To begin to get an idea of what makes a team successful, we explored what would arguably be the most successful teams in baseball: those that won the World Series. And what we thought would be the indicators of a good team: number of runs and number of hits. And then we compared them to the teams that got the most runs and the most hits.
import sqlite3
import pandas as pd
import seaborn as sns
import matplotlib.pyplot as plt
import statsmodels.formula.api as smf
import statsmodels.api as sm
from IPython.display import Image
import warnings
warnings.filterwarnings('ignore')
# Reads database
baseball_con = sqlite3.connect("lahman2015.sqlite")
# World Series winners with their total number of hits and runs
WSWinners = pd.read_sql_query("SELECT yearID as 'Year', name as 'WS Winner', R as 'Total WS Runs', SUM(H) as 'Total WS Hits' "
"FROM Teams WHERE (yearID > 2005 AND yearID < 2016) AND WSWin = 'Y' GROUP BY yearID"
, baseball_con)
# Teams that had the most runs each season
max_runs = pd.read_sql_query("SELECT yearID as 'Year', name as 'Max Runs Team', MAX(R) as '# of Runs' "
"FROM Teams WHERE (yearID > 2005 AND yearID < 2016) GROUP BY yearID LIMIT 10", baseball_con)
# Teams that had the most hits each season
max_hits = pd.read_sql_query("SELECT yearID as 'Year', name as 'Max Hits Team', MAX(H) as '# of Hits' "
"FROM Teams WHERE (yearID > 2005 AND yearID < 2016) GROUP BY yearID", baseball_con)
# Merge together so its easier to analyze
max_runs_hit = max_runs.merge(max_hits, how = 'outer', on = 'Year')
WS_max = WSWinners.merge(max_runs_hit, how = 'left', on = 'Year')
WS_max
When comparing the World Series winners to the teams that had the most hits and runs, it is clear that the teams that had the most runs or the most hits in a given season were not necessarily the World Series winners. There are only two years that the World Series winner was also the team with the maximum number of runs: the New York Yankees in 2009 and the Boston Red Sox in 2013. And the World Series winner was never the team with the maximum number of hits.
Interestingly though, many of the teams that had the maximum number of runs in a season also were the teams that had the maximum number of hits. This makes sense because to be able to get runs, the players have to be willing to hit the ball in the first place.
Baseball strategy can be broken down into three categories: offense, defense, and pitching.

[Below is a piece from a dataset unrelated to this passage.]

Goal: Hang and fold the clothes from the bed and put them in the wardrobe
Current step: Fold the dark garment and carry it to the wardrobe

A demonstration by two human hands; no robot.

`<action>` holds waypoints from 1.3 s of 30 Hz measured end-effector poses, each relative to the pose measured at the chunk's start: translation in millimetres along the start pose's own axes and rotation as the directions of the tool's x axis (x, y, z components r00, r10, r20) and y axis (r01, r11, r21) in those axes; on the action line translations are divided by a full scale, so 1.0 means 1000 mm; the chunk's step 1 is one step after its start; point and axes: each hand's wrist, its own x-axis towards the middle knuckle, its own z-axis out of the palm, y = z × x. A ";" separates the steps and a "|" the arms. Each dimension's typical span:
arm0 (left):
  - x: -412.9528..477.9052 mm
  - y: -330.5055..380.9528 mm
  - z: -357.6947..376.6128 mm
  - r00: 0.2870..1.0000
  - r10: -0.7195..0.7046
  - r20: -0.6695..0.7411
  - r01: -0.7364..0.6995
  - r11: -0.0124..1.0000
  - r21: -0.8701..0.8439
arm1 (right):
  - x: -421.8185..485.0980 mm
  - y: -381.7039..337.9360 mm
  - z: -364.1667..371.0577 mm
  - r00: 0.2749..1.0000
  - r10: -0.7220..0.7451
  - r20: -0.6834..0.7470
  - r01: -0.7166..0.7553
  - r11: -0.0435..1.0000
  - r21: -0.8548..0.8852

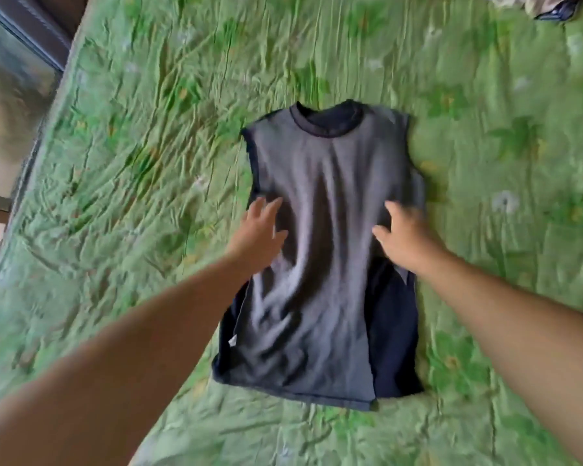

From what we saw above, offense (including the number of hits and runs) alone does not make a team successful. To get a better picture of what makes a successful team, we explored additional defensive and pitching variables:
Defense:
Pitching:
To better look at how the variables that we chose affect a team's success, we created a table that includes each variable averaged over our time period (2006-2015) for each team. Additionally, we included the average number of losses and wins, calculated the average win-loss ratio for each team.
# Create a table to get an average on all the variables
avg_table = pd.read_sql("SELECT name as Team, franchID, AVG(H) as 'Average Hits', AVG(R) as 'Average Runs', AVG(FP) as 'Average Fielding %', "
"AVG(DP) AS 'Average Double Plays', AVG(SHO) AS 'Average Shutouts', AVG(HR) AS 'Average HR Allowed', "
"AVG(W) AS 'Average Wins', AVG(L) AS 'Average Losses' FROM Teams WHERE (yearID > 2005 AND yearID < 2016) "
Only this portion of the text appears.